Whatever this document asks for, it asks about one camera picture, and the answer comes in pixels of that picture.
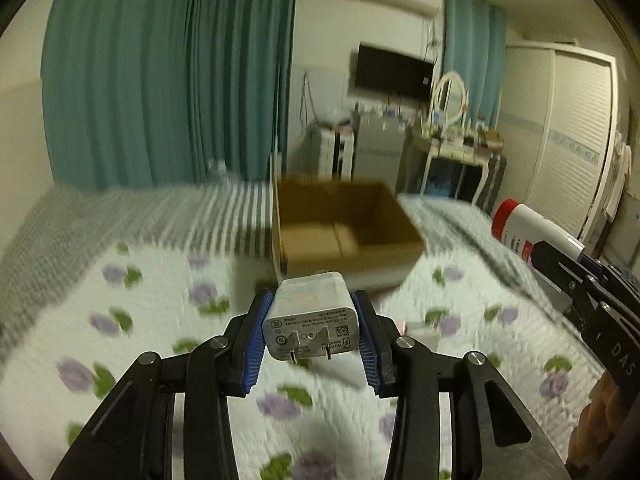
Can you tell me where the white bottle red cap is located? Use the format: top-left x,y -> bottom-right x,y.
491,198 -> 585,263

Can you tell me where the white usb power adapter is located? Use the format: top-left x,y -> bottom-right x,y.
262,272 -> 359,362

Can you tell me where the right hand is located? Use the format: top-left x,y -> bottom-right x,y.
567,372 -> 629,470

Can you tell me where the brown cardboard box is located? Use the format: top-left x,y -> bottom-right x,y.
271,177 -> 425,292

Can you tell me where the white dressing table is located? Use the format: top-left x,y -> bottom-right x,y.
400,126 -> 506,212

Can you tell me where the white louvered wardrobe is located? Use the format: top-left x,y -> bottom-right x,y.
497,42 -> 618,240

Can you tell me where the grey checked bed sheet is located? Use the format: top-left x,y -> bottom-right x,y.
1,183 -> 566,360

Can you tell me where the silver mini fridge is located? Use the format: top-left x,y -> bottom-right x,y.
352,114 -> 406,191

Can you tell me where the white suitcase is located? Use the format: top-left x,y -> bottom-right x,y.
310,127 -> 356,181

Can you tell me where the white oval vanity mirror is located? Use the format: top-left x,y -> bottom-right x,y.
428,70 -> 469,129

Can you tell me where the clear water jug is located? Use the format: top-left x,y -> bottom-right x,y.
207,158 -> 236,185

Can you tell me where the green window curtain right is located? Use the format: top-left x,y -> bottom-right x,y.
442,0 -> 506,128

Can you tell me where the large green curtain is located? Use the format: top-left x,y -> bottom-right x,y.
41,0 -> 295,191

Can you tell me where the black wall television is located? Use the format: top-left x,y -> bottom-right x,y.
354,44 -> 434,102

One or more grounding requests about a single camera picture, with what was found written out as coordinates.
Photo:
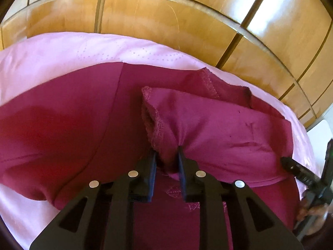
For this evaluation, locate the pink bed sheet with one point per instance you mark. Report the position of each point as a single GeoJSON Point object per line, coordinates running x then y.
{"type": "Point", "coordinates": [42, 58]}

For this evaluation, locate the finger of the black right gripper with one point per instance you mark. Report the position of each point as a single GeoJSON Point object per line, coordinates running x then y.
{"type": "Point", "coordinates": [300, 172]}

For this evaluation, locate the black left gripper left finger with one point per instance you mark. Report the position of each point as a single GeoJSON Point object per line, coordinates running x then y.
{"type": "Point", "coordinates": [102, 217]}

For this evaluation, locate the person's right hand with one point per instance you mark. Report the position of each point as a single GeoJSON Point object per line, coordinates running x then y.
{"type": "Point", "coordinates": [320, 212]}

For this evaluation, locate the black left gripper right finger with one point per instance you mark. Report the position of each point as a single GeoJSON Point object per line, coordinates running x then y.
{"type": "Point", "coordinates": [232, 216]}

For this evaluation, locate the maroon embroidered sweater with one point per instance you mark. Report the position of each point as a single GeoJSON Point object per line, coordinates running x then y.
{"type": "Point", "coordinates": [96, 123]}

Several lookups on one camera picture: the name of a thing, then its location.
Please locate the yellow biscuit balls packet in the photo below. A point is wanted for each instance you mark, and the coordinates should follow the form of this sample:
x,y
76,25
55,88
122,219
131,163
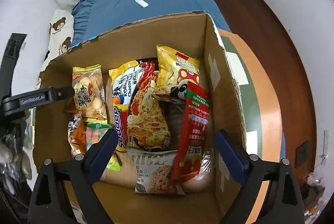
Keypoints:
x,y
89,97

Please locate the colourful candy balls bag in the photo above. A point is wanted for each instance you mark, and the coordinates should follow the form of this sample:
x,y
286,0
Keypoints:
x,y
95,132

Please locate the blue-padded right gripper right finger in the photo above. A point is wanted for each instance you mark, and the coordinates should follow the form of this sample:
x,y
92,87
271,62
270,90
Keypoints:
x,y
283,201

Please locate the long red snack packet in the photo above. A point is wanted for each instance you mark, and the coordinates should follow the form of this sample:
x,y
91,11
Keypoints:
x,y
194,130

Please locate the green checkered mat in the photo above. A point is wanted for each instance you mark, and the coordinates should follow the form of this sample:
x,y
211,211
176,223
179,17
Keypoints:
x,y
259,100

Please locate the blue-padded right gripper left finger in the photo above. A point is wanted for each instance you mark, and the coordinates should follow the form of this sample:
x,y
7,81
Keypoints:
x,y
50,203

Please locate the teddy bear print pillow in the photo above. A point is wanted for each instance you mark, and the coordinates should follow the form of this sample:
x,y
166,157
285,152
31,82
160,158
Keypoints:
x,y
61,31

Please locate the yellow panda snack packet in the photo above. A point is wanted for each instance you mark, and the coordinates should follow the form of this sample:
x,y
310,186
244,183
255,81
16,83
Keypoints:
x,y
175,71

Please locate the Sedaap instant noodle packet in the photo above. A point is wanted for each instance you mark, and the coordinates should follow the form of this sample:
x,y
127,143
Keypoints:
x,y
138,117

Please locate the white remote control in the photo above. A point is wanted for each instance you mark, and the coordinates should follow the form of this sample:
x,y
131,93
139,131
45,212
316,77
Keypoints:
x,y
142,3

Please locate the silver oat cookie packet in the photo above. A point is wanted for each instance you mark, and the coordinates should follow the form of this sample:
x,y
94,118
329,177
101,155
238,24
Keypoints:
x,y
154,172

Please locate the orange panda snack packet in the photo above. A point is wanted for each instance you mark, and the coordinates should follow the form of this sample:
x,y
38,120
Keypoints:
x,y
77,135

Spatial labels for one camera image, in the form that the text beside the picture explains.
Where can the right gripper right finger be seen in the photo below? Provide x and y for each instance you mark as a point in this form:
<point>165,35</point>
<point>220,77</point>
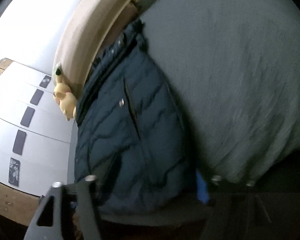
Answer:
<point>269,210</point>

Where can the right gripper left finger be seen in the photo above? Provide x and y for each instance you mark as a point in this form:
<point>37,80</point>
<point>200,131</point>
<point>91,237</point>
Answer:
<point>53,218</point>

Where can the dark navy puffer jacket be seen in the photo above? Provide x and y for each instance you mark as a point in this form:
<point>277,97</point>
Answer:
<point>131,133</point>

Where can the white wardrobe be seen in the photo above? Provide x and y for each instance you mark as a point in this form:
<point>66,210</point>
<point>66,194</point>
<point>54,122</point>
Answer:
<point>34,134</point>

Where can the yellow plush toy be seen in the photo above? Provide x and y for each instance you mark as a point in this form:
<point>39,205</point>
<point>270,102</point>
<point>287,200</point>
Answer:
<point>63,95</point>

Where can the beige wooden headboard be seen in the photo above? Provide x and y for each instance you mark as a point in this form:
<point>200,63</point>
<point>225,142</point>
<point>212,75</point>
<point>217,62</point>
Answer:
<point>83,37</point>

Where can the grey bed sheet mattress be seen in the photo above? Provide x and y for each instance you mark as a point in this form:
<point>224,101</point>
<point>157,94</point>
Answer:
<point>235,67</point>

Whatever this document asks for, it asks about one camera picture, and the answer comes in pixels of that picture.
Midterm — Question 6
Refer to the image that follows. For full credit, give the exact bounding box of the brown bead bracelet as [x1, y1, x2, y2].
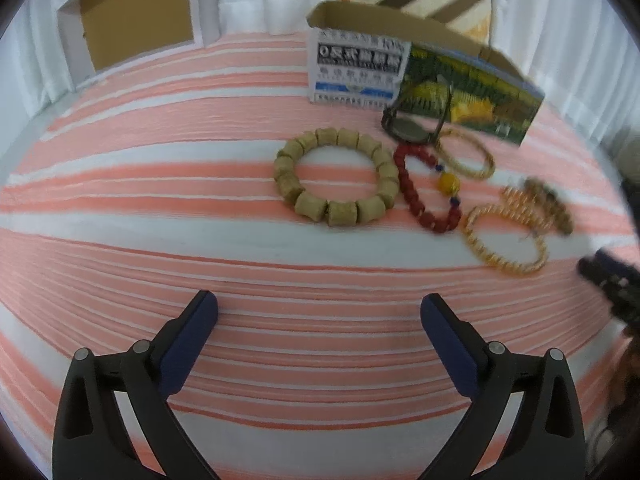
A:
[522, 176, 576, 238]

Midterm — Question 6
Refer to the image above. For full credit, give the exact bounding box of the amber bead necklace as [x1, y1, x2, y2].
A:
[462, 184, 550, 276]

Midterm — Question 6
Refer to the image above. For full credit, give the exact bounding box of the gold chain bangle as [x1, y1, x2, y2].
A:
[433, 129, 496, 181]

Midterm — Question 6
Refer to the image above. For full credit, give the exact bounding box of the red bead bracelet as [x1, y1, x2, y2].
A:
[392, 143, 464, 235]

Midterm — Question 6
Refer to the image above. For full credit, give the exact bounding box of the light wooden bead bracelet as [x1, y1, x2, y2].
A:
[272, 127, 402, 228]

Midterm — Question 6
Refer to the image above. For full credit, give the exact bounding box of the person right hand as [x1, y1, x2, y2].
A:
[608, 326, 639, 406]

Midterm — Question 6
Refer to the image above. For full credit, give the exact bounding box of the black wristwatch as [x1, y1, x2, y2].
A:
[381, 75, 454, 145]

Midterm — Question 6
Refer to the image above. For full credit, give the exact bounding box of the white curtain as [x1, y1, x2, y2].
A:
[1, 0, 639, 153]

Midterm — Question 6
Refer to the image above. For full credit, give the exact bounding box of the pink white striped blanket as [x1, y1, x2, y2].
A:
[1, 35, 639, 479]

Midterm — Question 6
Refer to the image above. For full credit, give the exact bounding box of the printed cardboard box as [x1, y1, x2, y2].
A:
[307, 1, 544, 144]

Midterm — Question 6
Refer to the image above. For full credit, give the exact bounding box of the white open cardboard box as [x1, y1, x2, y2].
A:
[56, 0, 220, 89]

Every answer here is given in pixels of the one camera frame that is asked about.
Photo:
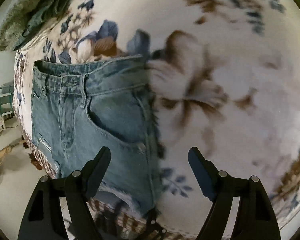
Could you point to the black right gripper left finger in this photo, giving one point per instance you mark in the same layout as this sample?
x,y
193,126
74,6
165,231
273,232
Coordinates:
x,y
43,217

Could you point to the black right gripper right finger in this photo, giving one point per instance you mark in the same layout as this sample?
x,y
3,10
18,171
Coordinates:
x,y
254,217

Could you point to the blue denim shorts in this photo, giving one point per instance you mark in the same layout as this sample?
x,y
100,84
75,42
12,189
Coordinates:
x,y
79,108

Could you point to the teal metal rack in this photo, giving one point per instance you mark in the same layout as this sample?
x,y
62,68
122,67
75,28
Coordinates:
x,y
6,99

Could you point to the floral bed blanket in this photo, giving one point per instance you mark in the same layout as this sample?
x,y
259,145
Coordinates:
x,y
225,78

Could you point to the folded olive fuzzy garment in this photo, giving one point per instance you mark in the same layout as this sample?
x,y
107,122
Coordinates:
x,y
14,22

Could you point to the folded dark teal garment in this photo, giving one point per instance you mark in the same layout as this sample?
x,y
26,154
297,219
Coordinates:
x,y
45,10

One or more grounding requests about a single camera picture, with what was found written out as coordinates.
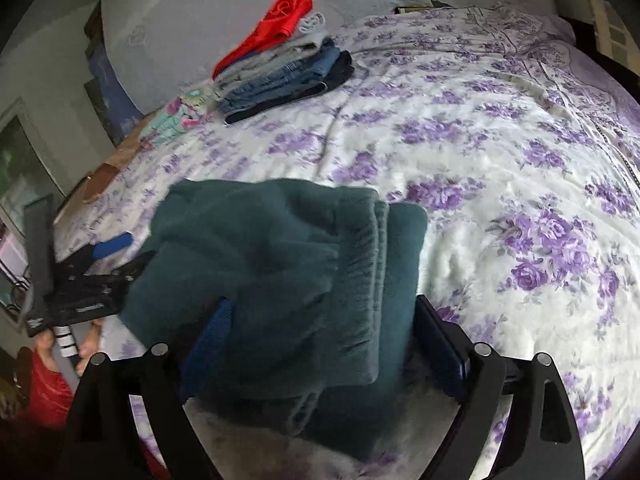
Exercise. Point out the red folded garment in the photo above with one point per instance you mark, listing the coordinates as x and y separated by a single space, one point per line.
275 27

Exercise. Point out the floral turquoise folded blanket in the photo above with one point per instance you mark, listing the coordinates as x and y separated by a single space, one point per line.
187 111

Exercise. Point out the teal fleece pants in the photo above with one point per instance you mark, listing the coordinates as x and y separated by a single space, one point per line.
322 282

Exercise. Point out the blue folded jeans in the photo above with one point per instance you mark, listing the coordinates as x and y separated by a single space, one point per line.
288 80

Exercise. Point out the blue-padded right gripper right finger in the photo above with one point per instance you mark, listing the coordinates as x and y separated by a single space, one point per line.
444 347

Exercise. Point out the dark navy folded pants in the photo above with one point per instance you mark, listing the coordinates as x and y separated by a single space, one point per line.
341 71

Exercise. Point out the purple floral bed sheet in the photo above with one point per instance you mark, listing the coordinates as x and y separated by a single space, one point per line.
524 155

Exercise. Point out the brown cardboard piece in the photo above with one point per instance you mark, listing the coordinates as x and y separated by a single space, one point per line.
93 185

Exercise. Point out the beige checked curtain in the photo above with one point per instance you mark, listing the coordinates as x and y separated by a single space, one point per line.
613 38

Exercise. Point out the window with white frame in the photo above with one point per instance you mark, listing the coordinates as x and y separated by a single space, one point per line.
25 177

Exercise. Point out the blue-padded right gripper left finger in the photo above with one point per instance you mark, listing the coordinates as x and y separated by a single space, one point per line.
205 358

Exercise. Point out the blue patterned board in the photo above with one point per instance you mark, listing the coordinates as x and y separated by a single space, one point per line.
116 111

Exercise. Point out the person's left hand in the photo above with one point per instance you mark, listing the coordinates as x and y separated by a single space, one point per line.
44 343

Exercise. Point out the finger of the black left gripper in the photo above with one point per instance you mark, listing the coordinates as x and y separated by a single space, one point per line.
125 274

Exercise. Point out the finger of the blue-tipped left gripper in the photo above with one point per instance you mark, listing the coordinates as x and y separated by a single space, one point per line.
93 252

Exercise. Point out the grey folded garment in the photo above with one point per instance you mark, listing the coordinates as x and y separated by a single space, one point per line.
309 35

※

- _TASK DESCRIPTION_: Wherever a line in the listing contains the word "panda", copy that line out.

- _TASK SOLUTION_:
Please locate the yellow panda snack packet in the photo above. A point is wanted for each instance you mark, and the coordinates should follow the form of this sample:
Please locate the orange panda snack packet in the photo above. A point is wanted for each instance you mark, and the coordinates should follow the form of this sample:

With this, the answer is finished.